Task to carry out
Return only the stretch of the material below that begins with the line containing "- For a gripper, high" and ends with the line containing "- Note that", exactly; both of those lines belong to it.

Exercise data
##############################

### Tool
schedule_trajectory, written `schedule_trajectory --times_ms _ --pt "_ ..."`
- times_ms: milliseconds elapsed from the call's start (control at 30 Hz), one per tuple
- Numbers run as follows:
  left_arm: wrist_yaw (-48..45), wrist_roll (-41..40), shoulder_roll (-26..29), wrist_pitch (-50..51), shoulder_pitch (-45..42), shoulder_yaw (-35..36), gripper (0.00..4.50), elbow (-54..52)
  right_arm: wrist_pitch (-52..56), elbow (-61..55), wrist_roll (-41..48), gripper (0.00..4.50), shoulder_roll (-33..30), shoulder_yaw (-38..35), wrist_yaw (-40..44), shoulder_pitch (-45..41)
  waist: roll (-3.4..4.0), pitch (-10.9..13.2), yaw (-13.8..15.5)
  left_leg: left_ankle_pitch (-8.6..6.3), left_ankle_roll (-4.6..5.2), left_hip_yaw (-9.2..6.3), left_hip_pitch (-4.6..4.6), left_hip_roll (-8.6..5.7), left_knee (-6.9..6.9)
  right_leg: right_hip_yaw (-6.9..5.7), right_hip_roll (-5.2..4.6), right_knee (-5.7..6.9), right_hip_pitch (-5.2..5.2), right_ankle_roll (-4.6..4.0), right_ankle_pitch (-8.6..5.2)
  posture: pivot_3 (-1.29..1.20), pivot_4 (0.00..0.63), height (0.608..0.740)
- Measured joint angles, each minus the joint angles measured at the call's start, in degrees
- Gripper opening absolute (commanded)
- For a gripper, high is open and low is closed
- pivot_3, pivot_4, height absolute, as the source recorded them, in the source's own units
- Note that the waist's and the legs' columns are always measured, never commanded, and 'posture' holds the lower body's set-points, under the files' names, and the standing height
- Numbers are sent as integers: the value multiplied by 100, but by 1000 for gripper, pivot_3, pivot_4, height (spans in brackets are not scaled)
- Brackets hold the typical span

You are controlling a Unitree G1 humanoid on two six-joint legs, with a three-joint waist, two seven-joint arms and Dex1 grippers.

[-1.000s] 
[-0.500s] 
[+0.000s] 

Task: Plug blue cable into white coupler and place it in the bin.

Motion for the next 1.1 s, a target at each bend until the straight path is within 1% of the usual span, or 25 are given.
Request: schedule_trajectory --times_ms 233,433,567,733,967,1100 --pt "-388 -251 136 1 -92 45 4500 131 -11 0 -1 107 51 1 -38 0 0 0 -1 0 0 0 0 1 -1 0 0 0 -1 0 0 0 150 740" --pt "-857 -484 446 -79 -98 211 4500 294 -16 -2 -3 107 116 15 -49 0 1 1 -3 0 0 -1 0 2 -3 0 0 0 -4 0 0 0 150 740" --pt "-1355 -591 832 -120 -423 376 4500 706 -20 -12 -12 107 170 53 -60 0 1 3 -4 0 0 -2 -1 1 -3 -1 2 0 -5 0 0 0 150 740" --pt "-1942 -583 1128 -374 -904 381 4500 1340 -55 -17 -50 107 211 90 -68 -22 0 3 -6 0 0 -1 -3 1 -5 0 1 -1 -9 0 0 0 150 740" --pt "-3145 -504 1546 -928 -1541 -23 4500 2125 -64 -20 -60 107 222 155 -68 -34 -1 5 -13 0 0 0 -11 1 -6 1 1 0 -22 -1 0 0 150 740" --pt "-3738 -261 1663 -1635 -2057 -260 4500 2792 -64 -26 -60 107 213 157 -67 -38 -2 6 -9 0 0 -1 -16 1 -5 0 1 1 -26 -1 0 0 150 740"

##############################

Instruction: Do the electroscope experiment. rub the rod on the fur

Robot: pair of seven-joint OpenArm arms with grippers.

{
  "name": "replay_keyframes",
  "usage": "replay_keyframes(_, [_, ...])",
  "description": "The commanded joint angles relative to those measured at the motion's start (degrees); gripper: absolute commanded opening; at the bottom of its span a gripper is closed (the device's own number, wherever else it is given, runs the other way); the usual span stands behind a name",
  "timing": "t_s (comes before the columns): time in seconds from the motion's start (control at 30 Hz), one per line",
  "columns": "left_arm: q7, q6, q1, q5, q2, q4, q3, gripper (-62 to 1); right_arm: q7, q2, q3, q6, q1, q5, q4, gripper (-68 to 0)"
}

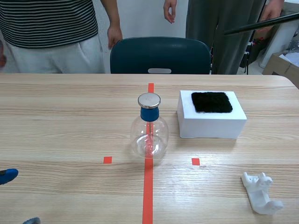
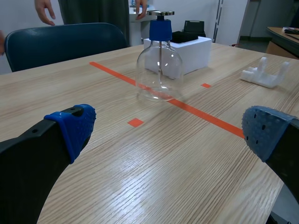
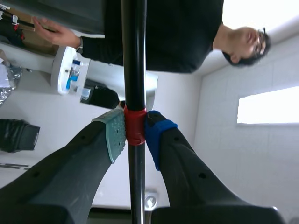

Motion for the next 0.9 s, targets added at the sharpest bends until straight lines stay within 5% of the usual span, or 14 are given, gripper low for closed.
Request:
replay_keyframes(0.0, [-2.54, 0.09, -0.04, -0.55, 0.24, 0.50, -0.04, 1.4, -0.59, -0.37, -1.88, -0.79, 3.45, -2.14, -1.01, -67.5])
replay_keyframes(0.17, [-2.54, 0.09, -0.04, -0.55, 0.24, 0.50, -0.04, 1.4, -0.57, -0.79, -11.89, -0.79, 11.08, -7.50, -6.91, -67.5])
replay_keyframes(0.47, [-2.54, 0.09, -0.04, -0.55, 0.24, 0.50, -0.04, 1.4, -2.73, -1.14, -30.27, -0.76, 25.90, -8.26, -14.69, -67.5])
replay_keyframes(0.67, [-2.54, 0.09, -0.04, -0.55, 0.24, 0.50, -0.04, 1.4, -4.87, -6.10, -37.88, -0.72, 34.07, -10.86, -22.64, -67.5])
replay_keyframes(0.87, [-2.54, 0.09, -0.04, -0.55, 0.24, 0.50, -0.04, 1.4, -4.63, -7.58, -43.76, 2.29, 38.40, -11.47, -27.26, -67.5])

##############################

Written reply
- For a gripper, high is open and low is closed
- pivot_3, pivot_4, height absolute, as the source recorded them, in the source's own units
- Note that the waist's and the legs' columns are always measured, never commanded, and 'posture' holds the lower body's set-points, under the files' names, and the standing height

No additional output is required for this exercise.